(Records from a collection)
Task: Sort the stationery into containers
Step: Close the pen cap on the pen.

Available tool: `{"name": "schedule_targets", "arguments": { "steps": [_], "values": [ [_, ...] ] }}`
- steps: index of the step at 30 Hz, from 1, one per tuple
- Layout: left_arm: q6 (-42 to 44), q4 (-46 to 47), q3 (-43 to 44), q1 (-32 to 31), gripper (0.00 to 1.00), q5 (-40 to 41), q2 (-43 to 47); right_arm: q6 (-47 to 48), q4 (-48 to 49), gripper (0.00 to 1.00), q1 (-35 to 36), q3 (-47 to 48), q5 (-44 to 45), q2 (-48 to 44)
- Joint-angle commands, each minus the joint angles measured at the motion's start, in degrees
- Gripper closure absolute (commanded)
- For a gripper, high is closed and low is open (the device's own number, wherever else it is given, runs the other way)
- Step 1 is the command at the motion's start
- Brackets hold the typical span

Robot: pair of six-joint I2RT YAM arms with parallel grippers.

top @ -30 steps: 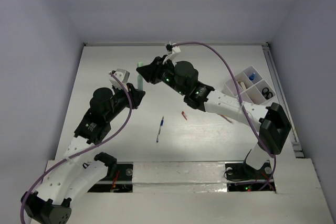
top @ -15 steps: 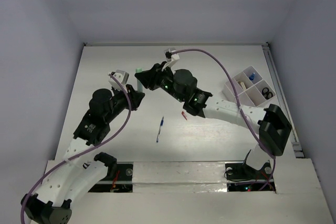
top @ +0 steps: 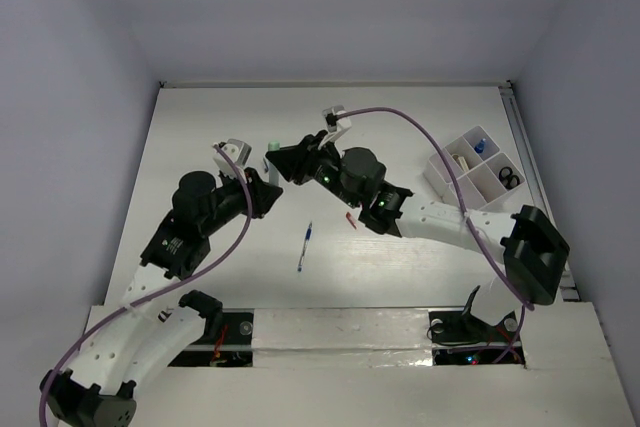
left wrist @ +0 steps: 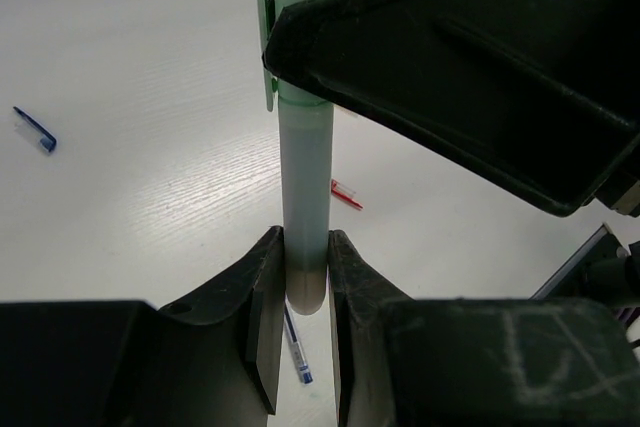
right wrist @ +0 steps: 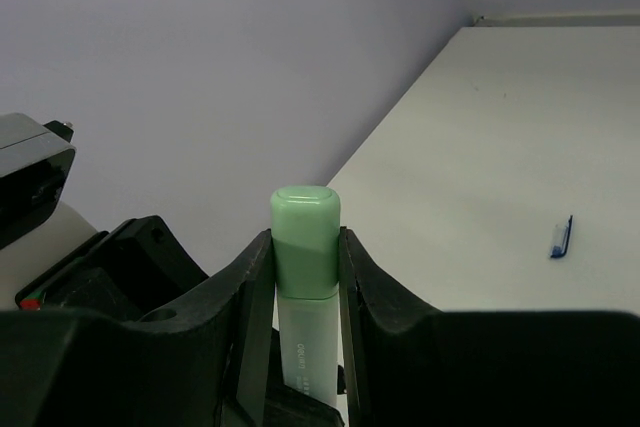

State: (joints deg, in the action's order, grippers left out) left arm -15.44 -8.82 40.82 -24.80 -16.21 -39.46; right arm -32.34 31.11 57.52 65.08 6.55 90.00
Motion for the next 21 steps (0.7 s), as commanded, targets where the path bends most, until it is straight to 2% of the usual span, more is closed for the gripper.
{"name": "schedule_targets", "arguments": {
  "steps": [1,7,21],
  "values": [
    [-2.3,10.2,3.9,1.3,1.00,3.9,-0.4,2.6,-6.2,1.00,2.6,-1.7,-0.9,-1.5],
    [-2.4,10.0,7.2,1.3,1.00,3.7,-1.0,1.2,-6.6,1.00,2.6,-3.4,-3.3,-2.5],
    [-4.8,14.5,16.4,1.3,1.00,2.2,-6.1,-7.6,-3.3,1.00,5.5,-17.3,-5.9,-3.7]
  ]
}}
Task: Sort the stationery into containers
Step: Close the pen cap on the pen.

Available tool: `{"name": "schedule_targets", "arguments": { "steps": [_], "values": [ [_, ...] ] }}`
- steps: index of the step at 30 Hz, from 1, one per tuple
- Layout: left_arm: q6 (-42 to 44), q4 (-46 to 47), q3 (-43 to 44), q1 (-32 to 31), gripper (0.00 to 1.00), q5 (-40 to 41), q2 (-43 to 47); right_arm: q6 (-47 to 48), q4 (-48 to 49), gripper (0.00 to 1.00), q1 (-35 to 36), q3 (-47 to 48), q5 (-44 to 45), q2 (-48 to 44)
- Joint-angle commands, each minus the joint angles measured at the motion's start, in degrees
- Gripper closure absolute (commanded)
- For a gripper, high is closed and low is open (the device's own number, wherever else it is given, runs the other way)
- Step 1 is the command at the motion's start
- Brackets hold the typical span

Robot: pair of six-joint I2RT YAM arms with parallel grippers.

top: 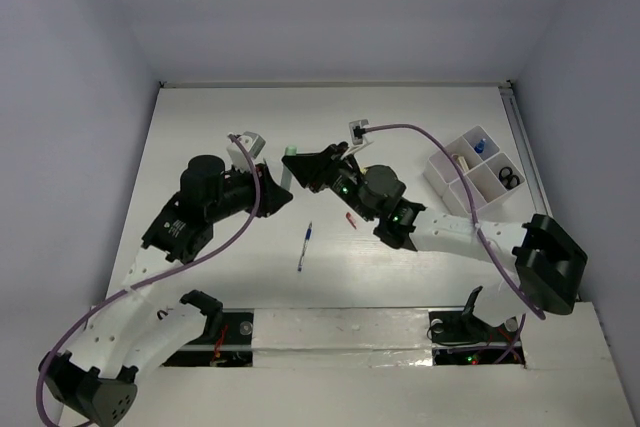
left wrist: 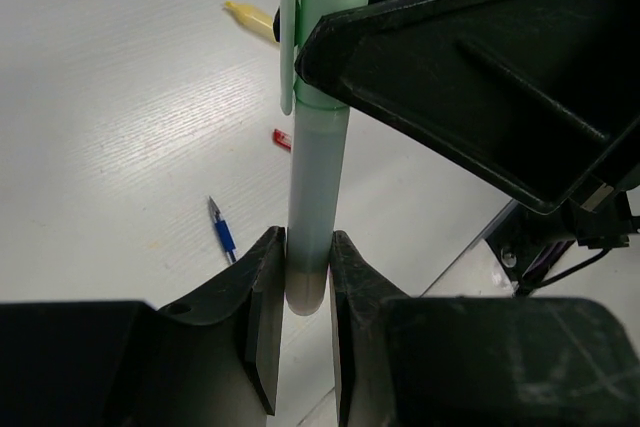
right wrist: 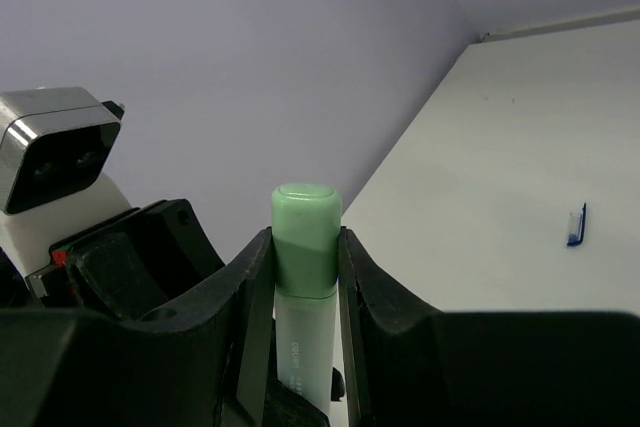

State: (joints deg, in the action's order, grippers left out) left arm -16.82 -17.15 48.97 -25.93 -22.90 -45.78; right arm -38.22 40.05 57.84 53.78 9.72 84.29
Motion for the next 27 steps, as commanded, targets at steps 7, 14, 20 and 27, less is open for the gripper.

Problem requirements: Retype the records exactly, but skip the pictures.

Response box:
Task: Sort the stationery into containers
Step: Close the pen cap on the pen.

Available tool: `{"name": "schedule_targets", "arguments": { "steps": [_], "values": [ [_, ...] ] }}`
- steps: index of the step at 30 Hz, from 1, one per tuple
- Layout: left_arm: q6 (-42 to 44), q4 (-46 to 47), q3 (-43 to 44), q1 (-32 to 31), gripper (0.00 to 1.00), q5 (-40 to 41), q2 (-43 to 47); right_arm: q6 (-47 to 48), q4 (-48 to 49), gripper (0.00 to 1.00), q1 (-35 to 36), q3 (-47 to 48), q5 (-44 to 45), q2 (-48 to 44)
- Joint-angle commands, each minus the joint angles measured at the motion's start, in degrees
- Gripper closure absolute (commanded)
- For a gripper, high is closed and low is open (the device's own number, wherever else it is given, runs the other way)
- Step 1 is the command at the motion's start
- Brackets hold the typical span

Robot: pair of six-joint I2RT YAM arms with parallel grippers.

top @ -30 steps: 
top @ -15 steps: 
top @ +0 steps: 
left wrist @ +0 steps: 
right wrist @ +0 steps: 

State: (joints deg, in the action's order, grippers left out) left arm -15.44 -8.82 40.82 -24.80 -16.21 -39.46; right arm -32.34 31.11 57.52 65.08 6.55 90.00
Motion for the next 21 steps (0.7 s), as commanded, targets where the path bends most, until it is straight to 2% of the usual span, more is closed for the gripper.
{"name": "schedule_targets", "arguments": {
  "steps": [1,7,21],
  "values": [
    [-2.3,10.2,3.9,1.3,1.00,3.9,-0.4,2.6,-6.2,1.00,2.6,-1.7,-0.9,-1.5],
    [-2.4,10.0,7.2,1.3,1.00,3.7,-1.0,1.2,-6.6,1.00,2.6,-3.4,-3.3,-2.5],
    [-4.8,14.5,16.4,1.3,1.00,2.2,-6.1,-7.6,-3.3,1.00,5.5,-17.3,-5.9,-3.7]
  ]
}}
Task: Sort the stationery into containers
Step: Close the pen cap on the pen.

Available tool: `{"name": "schedule_targets", "arguments": { "steps": [_], "values": [ [_, ...] ] }}`
- steps: index of the step at 30 Hz, from 1, one per tuple
- Layout: left_arm: q6 (-42 to 44), q4 (-46 to 47), q3 (-43 to 44), q1 (-32 to 31), gripper (0.00 to 1.00), q5 (-40 to 41), q2 (-43 to 47); right_arm: q6 (-47 to 48), q4 (-48 to 49), gripper (0.00 to 1.00), q1 (-35 to 36), q3 (-47 to 48), q5 (-44 to 45), q2 (-48 to 44)
- Joint-angle commands, each minus the joint angles measured at the motion's start, in degrees
- Gripper closure absolute (commanded)
- For a gripper, high is closed and low is open (the device's own number, wherever else it is given, runs the other way)
- Step 1 is the command at the motion's start
- Brackets hold the typical span

Robot: pair of six-joint I2RT YAM arms with parallel grippers.

top: 
left wrist: 
right wrist: 

State: (joints deg, in the action's order, grippers left out) left arm -16.82 -17.15 48.97 -25.93 -22.90 -45.78; right arm -38.22 40.05 57.84 53.78 9.72 84.29
Motion for the next 27 steps, as commanded, targets at steps 7, 14, 20 and 27, less is open for the gripper.

There is nothing else to this exercise.